ABOUT THIS TASK: If pictures are present, leave them out, and copy the data word for word.
##### COLLECTED DATA #####
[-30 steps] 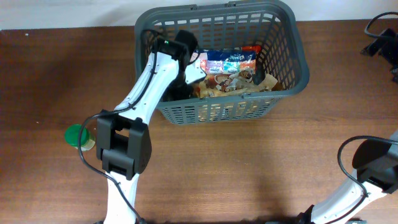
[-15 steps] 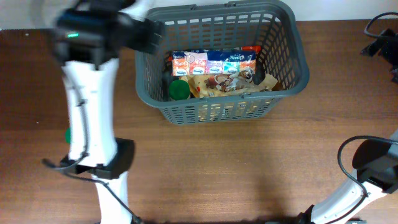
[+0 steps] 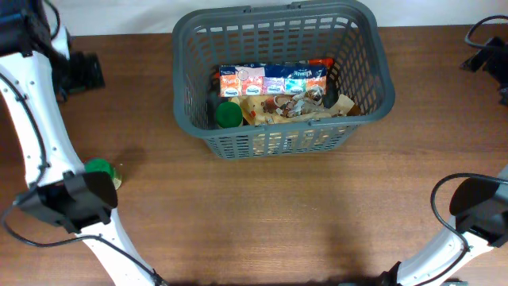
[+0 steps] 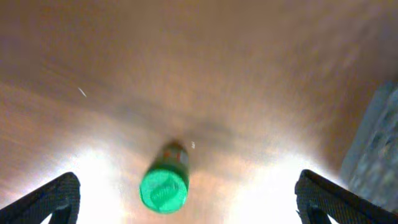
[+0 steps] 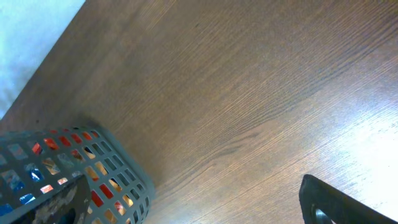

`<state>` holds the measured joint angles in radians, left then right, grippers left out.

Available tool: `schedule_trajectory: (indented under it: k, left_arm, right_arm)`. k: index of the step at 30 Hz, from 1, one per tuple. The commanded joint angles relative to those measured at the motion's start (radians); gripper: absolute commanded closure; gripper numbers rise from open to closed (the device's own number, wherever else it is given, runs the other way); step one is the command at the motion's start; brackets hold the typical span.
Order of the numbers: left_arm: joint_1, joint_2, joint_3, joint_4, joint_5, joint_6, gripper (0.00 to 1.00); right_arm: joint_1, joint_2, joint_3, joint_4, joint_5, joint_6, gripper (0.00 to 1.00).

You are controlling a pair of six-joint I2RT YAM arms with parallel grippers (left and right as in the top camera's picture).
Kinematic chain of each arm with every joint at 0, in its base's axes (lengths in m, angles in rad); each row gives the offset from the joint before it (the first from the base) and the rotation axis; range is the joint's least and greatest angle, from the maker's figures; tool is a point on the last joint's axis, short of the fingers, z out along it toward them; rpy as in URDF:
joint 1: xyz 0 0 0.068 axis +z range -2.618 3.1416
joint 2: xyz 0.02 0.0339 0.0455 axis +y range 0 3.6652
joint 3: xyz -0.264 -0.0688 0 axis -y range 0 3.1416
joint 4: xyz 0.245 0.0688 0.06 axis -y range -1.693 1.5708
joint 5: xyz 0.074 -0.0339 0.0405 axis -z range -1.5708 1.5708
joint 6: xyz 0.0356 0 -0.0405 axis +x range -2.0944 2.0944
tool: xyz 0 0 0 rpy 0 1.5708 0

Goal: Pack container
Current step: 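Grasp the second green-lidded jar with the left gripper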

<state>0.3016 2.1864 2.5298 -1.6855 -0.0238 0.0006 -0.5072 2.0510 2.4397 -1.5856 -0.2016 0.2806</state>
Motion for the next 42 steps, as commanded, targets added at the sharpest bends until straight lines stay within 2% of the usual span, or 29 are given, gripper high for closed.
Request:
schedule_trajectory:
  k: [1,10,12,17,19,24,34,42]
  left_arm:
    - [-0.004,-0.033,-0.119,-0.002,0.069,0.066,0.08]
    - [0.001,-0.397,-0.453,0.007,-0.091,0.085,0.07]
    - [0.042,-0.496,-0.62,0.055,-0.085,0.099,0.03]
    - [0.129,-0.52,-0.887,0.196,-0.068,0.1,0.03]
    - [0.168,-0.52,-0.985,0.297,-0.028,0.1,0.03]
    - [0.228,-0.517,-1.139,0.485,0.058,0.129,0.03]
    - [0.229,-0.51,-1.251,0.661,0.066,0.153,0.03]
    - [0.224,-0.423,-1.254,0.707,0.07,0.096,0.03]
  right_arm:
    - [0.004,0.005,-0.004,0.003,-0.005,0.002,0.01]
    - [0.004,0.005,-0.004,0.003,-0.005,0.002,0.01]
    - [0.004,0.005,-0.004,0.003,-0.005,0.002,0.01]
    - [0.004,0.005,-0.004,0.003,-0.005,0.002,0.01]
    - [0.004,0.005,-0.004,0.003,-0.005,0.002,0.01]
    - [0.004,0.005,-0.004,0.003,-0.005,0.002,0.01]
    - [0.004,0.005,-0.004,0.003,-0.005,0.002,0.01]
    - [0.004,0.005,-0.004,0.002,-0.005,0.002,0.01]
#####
SOLUTION FOR THIS EXERCISE:
[-30 steps] 
[-15 steps] 
[+0 steps] 
[+0 steps] 
[+0 steps] 

`<state>` holds the measured joint angles in radians, left then right, grippers left out.

Available tool: `schedule_trajectory: (indented under it: k, left_arm, right_arm)`. k: index of the step at 30 Hz, from 1, one per tuple. The commanded joint angles relative to those measured at the motion's start (radians); gripper: absolute commanded closure; gripper numbers rise from open to closed (the device's own number, wherever else it is given, runs the other way); step one is the command at the motion's start; brackets hold the typical span.
Order of the numbers: left_arm: joint_1, joint_2, joint_3, joint_4, joint_5, joint_6, gripper (0.00 to 1.00); right_arm: joint_1, joint_2, joint_3, joint_4, joint_5, joint_6, gripper (0.00 to 1.00).

You are controlling a pair of six-joint I2RT YAM arms with parallel grippers (left and right as in the top camera's picture).
Kinematic chain of each arm with every joint at 0, in its base's axes (lengths in m, angles in rad); each row gives the offset from the joint before it (the first from the base) and the rotation axis; range is the joint's least and greatest angle, from the maker's figures; tool is a point on the last joint's axis, short of the fingers, z out along it toward them; rpy as in URDF:
joint 1: xyz 0 0 0.068 axis +z range -2.618 3.1416
joint 2: xyz 0.02 0.0339 0.0455 axis +y range 0 3.6652
joint 3: xyz -0.264 -0.0688 0 axis -y range 0 3.1416
joint 4: xyz 0.245 0.0688 0.06 axis -y range -1.693 1.5708
joint 5: xyz 0.074 -0.0339 0.0405 axis -z range -1.5708 1.5708
joint 6: xyz 0.0356 0 -0.0405 axis +x range -2.0944 2.0944
tool: xyz 0 0 0 rpy 0 1.5708 0

Goal: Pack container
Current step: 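Grasp the second green-lidded jar with the left gripper
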
<state>0.3016 2.1864 2.5298 -1.6855 -0.0238 0.0006 -0.5072 2.0510 2.4397 -1.5856 -0.2016 0.2806</state>
Motion for the next 42 steps, as commanded, targets added at the sharpest bends until straight lines stay within 2% of the usual span, or 29 are given, gripper high for closed.
Request:
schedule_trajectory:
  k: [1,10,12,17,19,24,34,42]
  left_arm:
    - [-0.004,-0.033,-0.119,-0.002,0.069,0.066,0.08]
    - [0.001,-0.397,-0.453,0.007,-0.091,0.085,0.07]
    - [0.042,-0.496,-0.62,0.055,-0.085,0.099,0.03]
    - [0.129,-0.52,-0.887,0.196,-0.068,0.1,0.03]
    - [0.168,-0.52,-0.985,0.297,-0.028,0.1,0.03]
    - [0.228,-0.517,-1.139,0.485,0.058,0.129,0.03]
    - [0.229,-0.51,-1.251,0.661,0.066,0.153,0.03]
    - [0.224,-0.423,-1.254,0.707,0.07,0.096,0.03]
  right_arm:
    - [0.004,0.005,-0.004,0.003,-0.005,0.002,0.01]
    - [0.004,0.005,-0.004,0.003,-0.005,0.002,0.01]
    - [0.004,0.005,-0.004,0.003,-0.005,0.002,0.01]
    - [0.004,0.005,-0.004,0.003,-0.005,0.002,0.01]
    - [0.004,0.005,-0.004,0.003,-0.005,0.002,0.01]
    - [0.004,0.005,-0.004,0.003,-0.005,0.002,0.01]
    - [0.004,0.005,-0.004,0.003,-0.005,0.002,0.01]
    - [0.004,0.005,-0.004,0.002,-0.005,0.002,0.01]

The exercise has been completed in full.